Take what they think into consideration and then, before God, make the decision. Someone will always have a problem with what you are doing. Confidence comes by faith in God’s Word and His character and the leading of the Holy Spirit to guide you into doing what is right.
This is quite honestly the one thing I hang on to that keeps me able to do this job. Me, standing in front of a group of people three times a week talking, telling them my deepest heart on the Bible, which is the most important thing in my life, is constantly terrifying to me. Someone will mishear it, misunderstand it, or fully understand it and reject it and tell me how dumb I am.
I don’t need that. My faith would be much happier without constant feedback about it from everyone and their mother. It is only by the power of the Holy Spirit I do this.
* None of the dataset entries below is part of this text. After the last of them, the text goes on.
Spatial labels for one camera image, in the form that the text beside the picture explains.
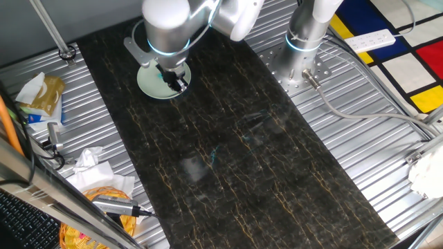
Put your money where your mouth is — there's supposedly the colourful block pattern cloth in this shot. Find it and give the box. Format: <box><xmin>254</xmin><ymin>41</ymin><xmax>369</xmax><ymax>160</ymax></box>
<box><xmin>328</xmin><ymin>0</ymin><xmax>443</xmax><ymax>115</ymax></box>

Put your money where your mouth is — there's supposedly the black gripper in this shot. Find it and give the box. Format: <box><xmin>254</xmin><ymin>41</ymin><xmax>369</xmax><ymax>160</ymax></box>
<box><xmin>157</xmin><ymin>63</ymin><xmax>190</xmax><ymax>93</ymax></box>

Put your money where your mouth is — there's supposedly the gold tissue box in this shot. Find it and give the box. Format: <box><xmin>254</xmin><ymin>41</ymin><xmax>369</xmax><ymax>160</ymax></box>
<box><xmin>15</xmin><ymin>71</ymin><xmax>66</xmax><ymax>117</ymax></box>

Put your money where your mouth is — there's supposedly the thick grey robot cable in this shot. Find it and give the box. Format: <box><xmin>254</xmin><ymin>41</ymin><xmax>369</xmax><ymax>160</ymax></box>
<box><xmin>301</xmin><ymin>68</ymin><xmax>440</xmax><ymax>138</ymax></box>

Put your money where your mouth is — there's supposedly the aluminium frame beam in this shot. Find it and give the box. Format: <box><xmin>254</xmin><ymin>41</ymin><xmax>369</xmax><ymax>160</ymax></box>
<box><xmin>0</xmin><ymin>138</ymin><xmax>145</xmax><ymax>249</ymax></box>

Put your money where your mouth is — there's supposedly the pale green round plate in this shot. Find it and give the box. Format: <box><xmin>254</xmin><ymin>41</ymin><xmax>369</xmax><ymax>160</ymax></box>
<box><xmin>136</xmin><ymin>57</ymin><xmax>192</xmax><ymax>100</ymax></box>

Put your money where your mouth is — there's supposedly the blue white tissue pack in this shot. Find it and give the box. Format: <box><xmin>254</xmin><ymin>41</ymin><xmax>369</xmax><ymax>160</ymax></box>
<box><xmin>20</xmin><ymin>100</ymin><xmax>64</xmax><ymax>131</ymax></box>

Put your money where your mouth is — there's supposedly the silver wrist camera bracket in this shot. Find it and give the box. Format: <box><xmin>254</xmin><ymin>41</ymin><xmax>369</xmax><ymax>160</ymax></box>
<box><xmin>123</xmin><ymin>36</ymin><xmax>157</xmax><ymax>68</ymax></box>

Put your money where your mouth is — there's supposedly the yellow wicker basket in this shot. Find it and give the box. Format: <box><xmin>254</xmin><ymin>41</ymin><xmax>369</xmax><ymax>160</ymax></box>
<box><xmin>58</xmin><ymin>186</ymin><xmax>138</xmax><ymax>249</ymax></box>

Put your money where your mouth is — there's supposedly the black computer keyboard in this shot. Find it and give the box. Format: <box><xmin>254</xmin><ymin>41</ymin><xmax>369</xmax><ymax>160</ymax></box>
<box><xmin>0</xmin><ymin>190</ymin><xmax>62</xmax><ymax>249</ymax></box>

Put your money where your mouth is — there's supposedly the thin grey wrist cable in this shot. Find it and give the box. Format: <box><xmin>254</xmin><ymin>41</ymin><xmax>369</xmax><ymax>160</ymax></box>
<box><xmin>130</xmin><ymin>19</ymin><xmax>213</xmax><ymax>57</ymax></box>

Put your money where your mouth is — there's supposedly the white cloth at right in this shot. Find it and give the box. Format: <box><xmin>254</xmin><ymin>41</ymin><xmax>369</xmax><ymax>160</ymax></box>
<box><xmin>407</xmin><ymin>145</ymin><xmax>443</xmax><ymax>200</ymax></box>

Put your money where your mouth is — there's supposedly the black camera cable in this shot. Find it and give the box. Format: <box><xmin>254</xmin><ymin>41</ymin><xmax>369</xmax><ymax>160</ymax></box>
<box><xmin>137</xmin><ymin>206</ymin><xmax>161</xmax><ymax>219</ymax></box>
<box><xmin>40</xmin><ymin>138</ymin><xmax>66</xmax><ymax>171</ymax></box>

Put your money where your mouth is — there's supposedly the aluminium frame rail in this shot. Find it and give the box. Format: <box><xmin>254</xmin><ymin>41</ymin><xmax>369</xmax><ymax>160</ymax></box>
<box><xmin>408</xmin><ymin>214</ymin><xmax>443</xmax><ymax>249</ymax></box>
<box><xmin>404</xmin><ymin>133</ymin><xmax>443</xmax><ymax>165</ymax></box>

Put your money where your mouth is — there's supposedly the orange tube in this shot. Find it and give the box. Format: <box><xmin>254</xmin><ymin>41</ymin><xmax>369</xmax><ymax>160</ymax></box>
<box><xmin>0</xmin><ymin>95</ymin><xmax>25</xmax><ymax>156</ymax></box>

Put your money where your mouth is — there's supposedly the white power strip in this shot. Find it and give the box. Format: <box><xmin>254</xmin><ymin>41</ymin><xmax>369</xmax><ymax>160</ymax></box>
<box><xmin>344</xmin><ymin>28</ymin><xmax>397</xmax><ymax>54</ymax></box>

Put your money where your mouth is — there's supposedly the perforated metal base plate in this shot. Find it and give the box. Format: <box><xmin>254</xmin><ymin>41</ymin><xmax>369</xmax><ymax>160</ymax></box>
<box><xmin>258</xmin><ymin>44</ymin><xmax>332</xmax><ymax>96</ymax></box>

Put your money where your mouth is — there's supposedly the dark marble pattern mat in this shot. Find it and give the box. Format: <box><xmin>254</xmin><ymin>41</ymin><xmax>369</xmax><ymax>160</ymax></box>
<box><xmin>75</xmin><ymin>0</ymin><xmax>399</xmax><ymax>249</ymax></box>

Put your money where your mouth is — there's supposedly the crumpled white tissue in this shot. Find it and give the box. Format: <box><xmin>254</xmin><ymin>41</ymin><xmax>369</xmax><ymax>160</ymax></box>
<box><xmin>73</xmin><ymin>146</ymin><xmax>104</xmax><ymax>174</ymax></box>

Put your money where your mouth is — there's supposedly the ribbed silver depth camera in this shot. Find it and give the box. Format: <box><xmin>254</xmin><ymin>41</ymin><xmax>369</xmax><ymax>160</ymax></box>
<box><xmin>91</xmin><ymin>194</ymin><xmax>141</xmax><ymax>218</ymax></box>

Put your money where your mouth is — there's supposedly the white power cord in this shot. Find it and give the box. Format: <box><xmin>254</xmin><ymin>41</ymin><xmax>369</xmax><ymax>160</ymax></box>
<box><xmin>394</xmin><ymin>0</ymin><xmax>416</xmax><ymax>37</ymax></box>

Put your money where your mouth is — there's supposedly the small silver depth camera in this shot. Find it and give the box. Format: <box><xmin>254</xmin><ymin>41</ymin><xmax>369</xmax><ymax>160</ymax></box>
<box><xmin>46</xmin><ymin>122</ymin><xmax>65</xmax><ymax>152</ymax></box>

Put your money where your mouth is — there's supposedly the metal pole with foot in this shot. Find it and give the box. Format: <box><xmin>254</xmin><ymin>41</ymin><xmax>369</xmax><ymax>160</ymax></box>
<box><xmin>29</xmin><ymin>0</ymin><xmax>77</xmax><ymax>66</ymax></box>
But every Sunday there is dread in my heart and self-doubt and why are you doing this and who in the world do you think you are for saying this stuff? Every week. Every single week. Almost twenty years now. Every week several times a week.
I’m a private person. Not just introverted; private. I think I would function quite well in life without human interaction for quite some time. But I also have learned that I do need people. But I’ve also learned I don’t need that many of em!
It’s brutal being exposed weekly on the most important and personal aspect of who I am. It kills me. But it’s the job. If you can’t expose your personal faith as a pastor; then don’t be a pastor. Your growth is to be seen by people. They have to know this is real for you. This will massively help a couple people. The price is that you’ll be hurt by many more people than will be helped.
Fight this battle if it’s one you face. Find a security in your stand before the Lord to allow you to continue to put yourself in the firing line of human opinion. According to Paul, you’re dead already anyway! Dead people don’t care what you think about them! We die daily. Die over and over in practice who you are in Christ anyway–dead to this world and yet fully alive to God. That’s transformative stuff right there. It’s been my experience, however haltingly, but I know enough to know it’s the answer. I also know most people hate that answer!
Set your affection on things above, not on things on the earth. For ye are dead, and your life is hid with Christ in God.
–Colossians 3:2-3
“My brethren, let not many of you become teachers, knowing that we shall receive a stricter judgment” (James 3:1). “For the time will come when they will not endure sound doctrine, but according to their own desires, because they have itching ears, they will heap up for themselves teachers; and they will turn their ears away from the truth, and be turned aside to fables. But you be watchful in all things, endure afflictions, do the work of an evangelist, fulfill your ministry” (2 Timothy 4:3–5).